## [WHAT THE TASK ASKS]
Within the entries that follow, show each line where the word "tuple" occurs.

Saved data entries
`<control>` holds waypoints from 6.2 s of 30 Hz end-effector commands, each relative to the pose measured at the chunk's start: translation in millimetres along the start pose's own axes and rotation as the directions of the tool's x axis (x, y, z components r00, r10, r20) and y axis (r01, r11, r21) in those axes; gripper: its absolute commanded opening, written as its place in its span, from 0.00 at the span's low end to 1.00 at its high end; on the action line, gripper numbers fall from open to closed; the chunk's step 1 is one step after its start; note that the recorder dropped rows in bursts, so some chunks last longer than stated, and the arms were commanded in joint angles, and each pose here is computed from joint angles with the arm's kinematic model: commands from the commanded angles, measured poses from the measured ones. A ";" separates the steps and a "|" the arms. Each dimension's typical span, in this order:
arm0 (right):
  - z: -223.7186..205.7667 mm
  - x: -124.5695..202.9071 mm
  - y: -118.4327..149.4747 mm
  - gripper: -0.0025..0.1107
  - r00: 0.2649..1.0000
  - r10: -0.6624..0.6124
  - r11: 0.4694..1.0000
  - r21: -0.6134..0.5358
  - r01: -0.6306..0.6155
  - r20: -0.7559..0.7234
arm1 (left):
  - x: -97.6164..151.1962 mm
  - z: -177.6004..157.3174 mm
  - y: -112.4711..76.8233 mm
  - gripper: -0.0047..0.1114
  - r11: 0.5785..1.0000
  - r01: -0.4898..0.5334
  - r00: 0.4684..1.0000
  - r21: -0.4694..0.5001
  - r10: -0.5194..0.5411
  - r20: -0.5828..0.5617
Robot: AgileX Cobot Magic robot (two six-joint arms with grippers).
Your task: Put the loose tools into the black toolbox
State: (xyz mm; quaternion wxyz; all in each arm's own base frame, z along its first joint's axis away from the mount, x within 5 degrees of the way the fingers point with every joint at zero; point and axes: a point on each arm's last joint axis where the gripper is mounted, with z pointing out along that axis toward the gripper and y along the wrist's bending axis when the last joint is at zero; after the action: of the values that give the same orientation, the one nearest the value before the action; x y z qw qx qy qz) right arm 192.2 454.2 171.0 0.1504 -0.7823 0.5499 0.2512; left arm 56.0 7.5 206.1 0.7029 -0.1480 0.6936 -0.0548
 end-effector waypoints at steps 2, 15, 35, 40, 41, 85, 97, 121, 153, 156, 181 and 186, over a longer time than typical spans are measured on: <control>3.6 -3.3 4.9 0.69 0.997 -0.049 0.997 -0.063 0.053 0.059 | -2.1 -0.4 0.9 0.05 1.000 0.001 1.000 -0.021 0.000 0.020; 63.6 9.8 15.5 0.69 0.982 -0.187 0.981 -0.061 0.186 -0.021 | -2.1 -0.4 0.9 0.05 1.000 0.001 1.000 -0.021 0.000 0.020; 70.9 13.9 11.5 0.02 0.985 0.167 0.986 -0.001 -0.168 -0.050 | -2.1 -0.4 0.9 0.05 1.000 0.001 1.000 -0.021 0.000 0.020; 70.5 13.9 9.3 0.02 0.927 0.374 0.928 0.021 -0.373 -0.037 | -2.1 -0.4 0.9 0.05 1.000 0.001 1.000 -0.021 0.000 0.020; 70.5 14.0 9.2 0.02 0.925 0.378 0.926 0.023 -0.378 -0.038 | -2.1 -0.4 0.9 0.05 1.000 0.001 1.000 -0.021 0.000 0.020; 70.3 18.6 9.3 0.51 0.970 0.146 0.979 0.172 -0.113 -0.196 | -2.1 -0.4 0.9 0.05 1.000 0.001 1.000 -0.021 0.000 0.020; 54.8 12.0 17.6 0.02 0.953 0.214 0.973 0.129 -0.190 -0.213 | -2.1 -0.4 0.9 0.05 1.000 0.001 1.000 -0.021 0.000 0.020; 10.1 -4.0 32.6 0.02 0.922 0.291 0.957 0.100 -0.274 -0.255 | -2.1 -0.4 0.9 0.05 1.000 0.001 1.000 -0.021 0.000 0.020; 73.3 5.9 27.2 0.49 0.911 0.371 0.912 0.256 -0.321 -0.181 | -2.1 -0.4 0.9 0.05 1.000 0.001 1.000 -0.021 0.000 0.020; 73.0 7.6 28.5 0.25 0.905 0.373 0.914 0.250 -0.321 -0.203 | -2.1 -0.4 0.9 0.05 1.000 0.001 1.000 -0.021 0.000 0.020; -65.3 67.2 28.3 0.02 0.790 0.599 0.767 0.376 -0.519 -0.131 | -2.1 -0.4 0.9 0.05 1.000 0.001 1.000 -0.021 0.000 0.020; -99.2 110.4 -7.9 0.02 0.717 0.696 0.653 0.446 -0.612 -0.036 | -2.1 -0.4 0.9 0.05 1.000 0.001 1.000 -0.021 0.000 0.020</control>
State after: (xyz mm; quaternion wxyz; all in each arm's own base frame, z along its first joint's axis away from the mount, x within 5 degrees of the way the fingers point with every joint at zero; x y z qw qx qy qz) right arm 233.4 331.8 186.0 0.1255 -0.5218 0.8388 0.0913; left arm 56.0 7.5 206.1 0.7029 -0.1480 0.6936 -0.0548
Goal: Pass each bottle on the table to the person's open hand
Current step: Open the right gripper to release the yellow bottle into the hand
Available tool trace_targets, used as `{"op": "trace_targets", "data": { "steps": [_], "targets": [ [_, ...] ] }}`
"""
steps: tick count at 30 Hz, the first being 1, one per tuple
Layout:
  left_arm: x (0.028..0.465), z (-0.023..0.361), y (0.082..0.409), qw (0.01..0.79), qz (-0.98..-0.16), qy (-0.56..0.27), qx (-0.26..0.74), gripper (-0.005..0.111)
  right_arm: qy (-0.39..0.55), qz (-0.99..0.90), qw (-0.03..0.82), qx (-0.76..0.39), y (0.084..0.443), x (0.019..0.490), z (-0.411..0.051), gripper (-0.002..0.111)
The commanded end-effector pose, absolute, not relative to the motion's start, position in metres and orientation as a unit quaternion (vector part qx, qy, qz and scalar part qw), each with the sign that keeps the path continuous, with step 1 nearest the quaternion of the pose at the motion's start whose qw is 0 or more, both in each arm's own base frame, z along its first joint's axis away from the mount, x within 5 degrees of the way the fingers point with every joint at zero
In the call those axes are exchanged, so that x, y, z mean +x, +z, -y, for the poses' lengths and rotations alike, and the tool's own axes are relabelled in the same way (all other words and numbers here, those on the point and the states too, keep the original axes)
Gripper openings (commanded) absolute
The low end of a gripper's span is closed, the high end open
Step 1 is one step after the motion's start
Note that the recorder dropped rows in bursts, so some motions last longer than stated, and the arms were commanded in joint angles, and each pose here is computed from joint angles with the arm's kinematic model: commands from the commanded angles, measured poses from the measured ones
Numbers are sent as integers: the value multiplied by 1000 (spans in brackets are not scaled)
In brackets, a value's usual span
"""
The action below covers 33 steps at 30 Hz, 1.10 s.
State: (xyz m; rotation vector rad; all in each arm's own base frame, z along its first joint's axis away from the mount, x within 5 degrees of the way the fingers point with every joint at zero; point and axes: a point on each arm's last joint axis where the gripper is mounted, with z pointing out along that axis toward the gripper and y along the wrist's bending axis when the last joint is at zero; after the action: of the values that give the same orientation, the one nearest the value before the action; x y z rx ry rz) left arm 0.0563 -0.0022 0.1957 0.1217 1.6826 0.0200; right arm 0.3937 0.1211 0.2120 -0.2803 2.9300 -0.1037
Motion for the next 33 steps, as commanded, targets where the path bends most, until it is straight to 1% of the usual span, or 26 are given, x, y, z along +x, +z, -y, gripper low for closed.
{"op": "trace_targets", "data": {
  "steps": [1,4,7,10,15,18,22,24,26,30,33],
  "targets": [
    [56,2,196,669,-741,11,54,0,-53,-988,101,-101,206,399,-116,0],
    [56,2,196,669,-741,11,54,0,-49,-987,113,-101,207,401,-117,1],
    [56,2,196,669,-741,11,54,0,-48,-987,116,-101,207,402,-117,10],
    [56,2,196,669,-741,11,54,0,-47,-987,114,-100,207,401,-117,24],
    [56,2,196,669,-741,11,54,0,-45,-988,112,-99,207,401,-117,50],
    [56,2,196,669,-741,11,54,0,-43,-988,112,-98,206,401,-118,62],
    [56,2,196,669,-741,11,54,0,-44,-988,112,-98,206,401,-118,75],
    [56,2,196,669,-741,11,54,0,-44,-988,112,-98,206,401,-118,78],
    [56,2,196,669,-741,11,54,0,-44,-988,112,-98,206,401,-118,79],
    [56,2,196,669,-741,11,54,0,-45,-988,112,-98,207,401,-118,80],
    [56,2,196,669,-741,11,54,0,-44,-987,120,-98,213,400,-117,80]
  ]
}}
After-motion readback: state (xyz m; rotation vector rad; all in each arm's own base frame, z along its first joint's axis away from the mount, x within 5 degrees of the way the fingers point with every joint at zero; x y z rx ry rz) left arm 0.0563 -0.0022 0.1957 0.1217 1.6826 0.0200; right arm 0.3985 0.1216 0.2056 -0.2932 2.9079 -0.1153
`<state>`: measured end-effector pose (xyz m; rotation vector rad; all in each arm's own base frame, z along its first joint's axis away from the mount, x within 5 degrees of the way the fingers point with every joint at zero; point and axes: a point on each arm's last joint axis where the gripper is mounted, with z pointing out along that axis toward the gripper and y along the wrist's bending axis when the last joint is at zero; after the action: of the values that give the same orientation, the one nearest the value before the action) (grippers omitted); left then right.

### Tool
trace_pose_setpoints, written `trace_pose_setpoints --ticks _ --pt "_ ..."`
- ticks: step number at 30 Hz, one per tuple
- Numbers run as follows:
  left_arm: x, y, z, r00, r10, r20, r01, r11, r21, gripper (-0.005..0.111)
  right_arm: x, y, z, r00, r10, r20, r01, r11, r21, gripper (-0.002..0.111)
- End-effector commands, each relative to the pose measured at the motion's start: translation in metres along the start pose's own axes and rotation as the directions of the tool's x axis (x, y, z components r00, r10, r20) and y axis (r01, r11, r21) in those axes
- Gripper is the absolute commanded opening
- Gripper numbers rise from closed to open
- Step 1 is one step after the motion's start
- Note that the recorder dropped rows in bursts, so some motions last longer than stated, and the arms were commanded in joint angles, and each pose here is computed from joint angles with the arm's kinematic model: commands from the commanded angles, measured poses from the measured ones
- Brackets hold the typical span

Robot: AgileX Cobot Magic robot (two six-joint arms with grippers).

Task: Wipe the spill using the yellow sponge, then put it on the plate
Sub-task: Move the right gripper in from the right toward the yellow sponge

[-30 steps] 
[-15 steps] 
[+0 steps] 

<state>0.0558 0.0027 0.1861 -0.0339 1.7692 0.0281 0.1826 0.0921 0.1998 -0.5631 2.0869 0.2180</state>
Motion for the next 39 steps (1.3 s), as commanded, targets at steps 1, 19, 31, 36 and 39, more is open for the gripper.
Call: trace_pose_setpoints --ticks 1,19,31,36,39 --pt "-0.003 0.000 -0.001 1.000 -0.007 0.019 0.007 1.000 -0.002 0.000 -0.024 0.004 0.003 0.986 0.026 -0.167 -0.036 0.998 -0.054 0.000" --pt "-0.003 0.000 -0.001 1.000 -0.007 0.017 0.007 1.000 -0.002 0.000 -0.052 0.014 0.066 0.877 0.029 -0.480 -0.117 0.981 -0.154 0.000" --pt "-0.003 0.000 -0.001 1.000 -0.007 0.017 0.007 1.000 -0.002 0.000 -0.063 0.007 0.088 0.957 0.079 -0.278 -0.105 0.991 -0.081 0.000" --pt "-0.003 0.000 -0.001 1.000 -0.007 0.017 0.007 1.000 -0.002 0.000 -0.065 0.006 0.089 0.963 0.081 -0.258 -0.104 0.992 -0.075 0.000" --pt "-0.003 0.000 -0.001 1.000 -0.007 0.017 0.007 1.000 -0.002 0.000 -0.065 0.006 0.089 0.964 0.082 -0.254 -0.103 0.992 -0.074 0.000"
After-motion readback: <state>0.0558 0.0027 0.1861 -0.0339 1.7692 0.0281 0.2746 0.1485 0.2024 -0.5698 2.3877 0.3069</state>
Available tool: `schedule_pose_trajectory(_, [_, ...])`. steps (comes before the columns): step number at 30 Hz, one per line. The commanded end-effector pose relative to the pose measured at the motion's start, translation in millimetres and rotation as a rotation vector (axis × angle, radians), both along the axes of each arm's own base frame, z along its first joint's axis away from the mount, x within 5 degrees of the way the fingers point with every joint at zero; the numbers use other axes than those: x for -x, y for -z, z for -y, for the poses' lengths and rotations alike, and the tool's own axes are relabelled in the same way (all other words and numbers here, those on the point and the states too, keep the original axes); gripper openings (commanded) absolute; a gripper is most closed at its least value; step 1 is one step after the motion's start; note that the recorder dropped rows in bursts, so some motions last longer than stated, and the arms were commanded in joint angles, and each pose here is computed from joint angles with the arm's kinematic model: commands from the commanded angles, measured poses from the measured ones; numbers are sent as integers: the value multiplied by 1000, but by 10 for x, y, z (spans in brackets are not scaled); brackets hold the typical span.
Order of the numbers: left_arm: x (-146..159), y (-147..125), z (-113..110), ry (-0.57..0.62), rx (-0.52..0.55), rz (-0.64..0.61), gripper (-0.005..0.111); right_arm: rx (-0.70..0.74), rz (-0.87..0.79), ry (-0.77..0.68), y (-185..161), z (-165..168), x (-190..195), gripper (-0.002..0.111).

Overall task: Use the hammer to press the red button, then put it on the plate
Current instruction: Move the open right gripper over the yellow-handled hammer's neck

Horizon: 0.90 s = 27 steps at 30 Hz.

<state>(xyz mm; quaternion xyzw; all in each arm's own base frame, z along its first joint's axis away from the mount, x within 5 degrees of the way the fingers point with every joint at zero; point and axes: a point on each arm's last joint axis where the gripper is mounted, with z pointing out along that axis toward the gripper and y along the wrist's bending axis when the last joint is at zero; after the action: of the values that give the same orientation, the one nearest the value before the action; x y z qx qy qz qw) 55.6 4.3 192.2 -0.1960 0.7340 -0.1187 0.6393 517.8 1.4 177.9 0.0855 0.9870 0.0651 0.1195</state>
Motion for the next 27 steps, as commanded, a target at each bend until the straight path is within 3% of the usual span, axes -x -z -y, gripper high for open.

## [ANSWER FOR THIS EXERCISE]
steps: tick count at 30 Hz, the first being 1, one per tuple
- ticks: step number at 30 Hz, one per tuple

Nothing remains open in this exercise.